By the time Collette was four months old, she had failed to reach major developmental milestones and was starting to show symptoms that were increasingly worrisome to her parents and doctors. She could not roll over, had difficulty swallowing and holding her head up, and did not cry. Over the next several months, her concerned parents consulted numerous specialists who performed a battery of tests; none resulted in any answers, leaving her family feeling helpless and frustrated.
Finally, in 2015, Collette’s parents brought her to Texas Children’s Hospital to be evaluated by a pediatric neurologist, Dr. Hsiao Tuan Chao, who is also an investigator at the Jan and Dan Duncan Neurological Research Institute. Around this time, Dr. Chao and her colleagues at the Duncan NRI initiated a collaboration with the national Undiagnosed Diseases Network (UDN) team to find a diagnosis for another child’s mystery illness, which had recently led to the discovery of a novel disorder called EBF3-related hypotonia ataxia and delayed development syndrome (HADDS). The similarities in disease presentation and overlapping symptoms between the two children led Dr. Chao to suspect that Collette might have this syndrome as well. To confirm her hunch, she recommended that Collette undergo additional genetic testing with clinical exome sequencing. The testing confirmed that she carried a variant in the EBF3 gene that was predicted to disrupt the gene function.
“The gene discovery story of EBF3 illustrates the ‘power of one’ in medicine and biomedical research,” said Dr. Chao.“It shows how a single patient with an undiagnosed disorder (a ‘medical mystery’) can lead to the discovery of the gene responsible for a previously unknown disorder. Usually, this is the starting point for researchers like us to develop diagnostic tests and therapies. Another important immediate benefit for patients and their families who receive a genetic diagnosis for a previously unknown condition is that these patients can then finally qualify for disability services, therapies, and other medical interventions. They and their families also benefit immensely by becoming a part of a supportive and growing patient and family community.”
This incredible discovery has had a significant impact on Collette and her family, as well as hundreds of other children and adults around the world who have since been diagnosed with the same condition. In 2017, armed with this new diagnosis, Collette’s family founded a Facebook family group for HADDS parents and, eventually, the EBF3 HADDS Foundation. This international close-knit community has now developed into a powerful family support/advocacy network that provides strong support to each other and helps researchers and physicians understand this condition and find interventions for HADDS patients.

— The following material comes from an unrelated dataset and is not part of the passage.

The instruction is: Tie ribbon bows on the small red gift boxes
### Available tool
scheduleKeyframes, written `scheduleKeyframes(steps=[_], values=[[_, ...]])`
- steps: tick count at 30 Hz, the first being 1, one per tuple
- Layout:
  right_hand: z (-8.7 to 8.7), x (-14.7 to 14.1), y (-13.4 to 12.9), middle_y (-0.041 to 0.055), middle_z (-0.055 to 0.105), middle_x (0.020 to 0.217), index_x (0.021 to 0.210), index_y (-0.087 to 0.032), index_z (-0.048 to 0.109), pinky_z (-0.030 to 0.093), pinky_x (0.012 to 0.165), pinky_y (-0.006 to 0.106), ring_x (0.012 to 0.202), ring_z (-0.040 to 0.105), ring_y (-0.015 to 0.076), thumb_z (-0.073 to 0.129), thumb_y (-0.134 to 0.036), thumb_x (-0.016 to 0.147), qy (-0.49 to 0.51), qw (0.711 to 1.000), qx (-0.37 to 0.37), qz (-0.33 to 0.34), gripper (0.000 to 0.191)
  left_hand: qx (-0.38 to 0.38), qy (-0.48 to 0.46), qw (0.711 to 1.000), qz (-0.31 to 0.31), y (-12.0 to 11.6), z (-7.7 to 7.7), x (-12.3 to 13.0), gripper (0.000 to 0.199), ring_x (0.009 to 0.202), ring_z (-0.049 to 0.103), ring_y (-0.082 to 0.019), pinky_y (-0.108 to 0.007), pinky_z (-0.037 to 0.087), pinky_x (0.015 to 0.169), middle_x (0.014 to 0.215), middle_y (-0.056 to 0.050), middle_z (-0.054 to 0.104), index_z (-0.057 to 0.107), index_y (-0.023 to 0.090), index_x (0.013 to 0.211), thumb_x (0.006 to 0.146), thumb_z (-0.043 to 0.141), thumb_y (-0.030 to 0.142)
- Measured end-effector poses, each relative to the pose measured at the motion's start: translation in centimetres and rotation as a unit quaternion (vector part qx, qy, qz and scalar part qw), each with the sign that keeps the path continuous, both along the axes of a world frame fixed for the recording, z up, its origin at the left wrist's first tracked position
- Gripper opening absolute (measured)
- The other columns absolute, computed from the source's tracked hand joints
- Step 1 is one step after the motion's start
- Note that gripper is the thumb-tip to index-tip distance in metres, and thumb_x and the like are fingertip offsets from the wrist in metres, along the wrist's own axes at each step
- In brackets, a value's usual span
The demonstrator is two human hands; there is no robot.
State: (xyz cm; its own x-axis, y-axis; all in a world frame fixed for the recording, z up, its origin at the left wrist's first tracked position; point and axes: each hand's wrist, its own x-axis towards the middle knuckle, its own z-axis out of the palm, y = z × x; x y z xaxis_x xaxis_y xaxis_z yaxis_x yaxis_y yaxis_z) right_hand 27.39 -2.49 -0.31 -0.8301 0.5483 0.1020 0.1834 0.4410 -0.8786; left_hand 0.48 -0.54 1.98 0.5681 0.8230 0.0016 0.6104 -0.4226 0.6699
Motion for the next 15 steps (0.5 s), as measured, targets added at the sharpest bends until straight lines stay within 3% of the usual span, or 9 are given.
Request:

In 2017, the Duncan NRI team led by Dr. Chao and Dr. Michael Wangler was instrumental in the opening of the first-ever clinic for EBF3-related HADDS and 10q26-deletion disorders at Texas Children’s Hospital that currently accounts for the largest number of individuals with EBF3-related disorders at a single site worldwide. Moreover, since the discovery of HADDS and the recognition that EBF3 gene deletions contributed to the previously known 10q26-deletion syndrome, Dr. Chao’s lab has focused on understanding its natural history, neurocognitive, and neuropsychiatric consequences, along with the underlying causative mechanisms in model organisms. Their ultimate goal is to develop targeted treatments for children like Collette and accelerate autism and ataxia research.
“As a part of the largest children’s hospital in the country, the Duncan NRI is uniquely positioned to take discoveries from the lab and to apply them to patients in the clinic,” said Dr. Ashley LeMaire, Collette’s mother. “HADDS families have come to view clinic visits at Texas Children’s as an indispensable experience of our children’s medical journey and an invaluable resource. These visits give us hope and empower us with a wealth of knowledge about this brand-new disorder, which we can then share with our local health care providers, therapists, and educators, many of whom are not aware of this new disease or have not interacted/treated a HADDS patient before.”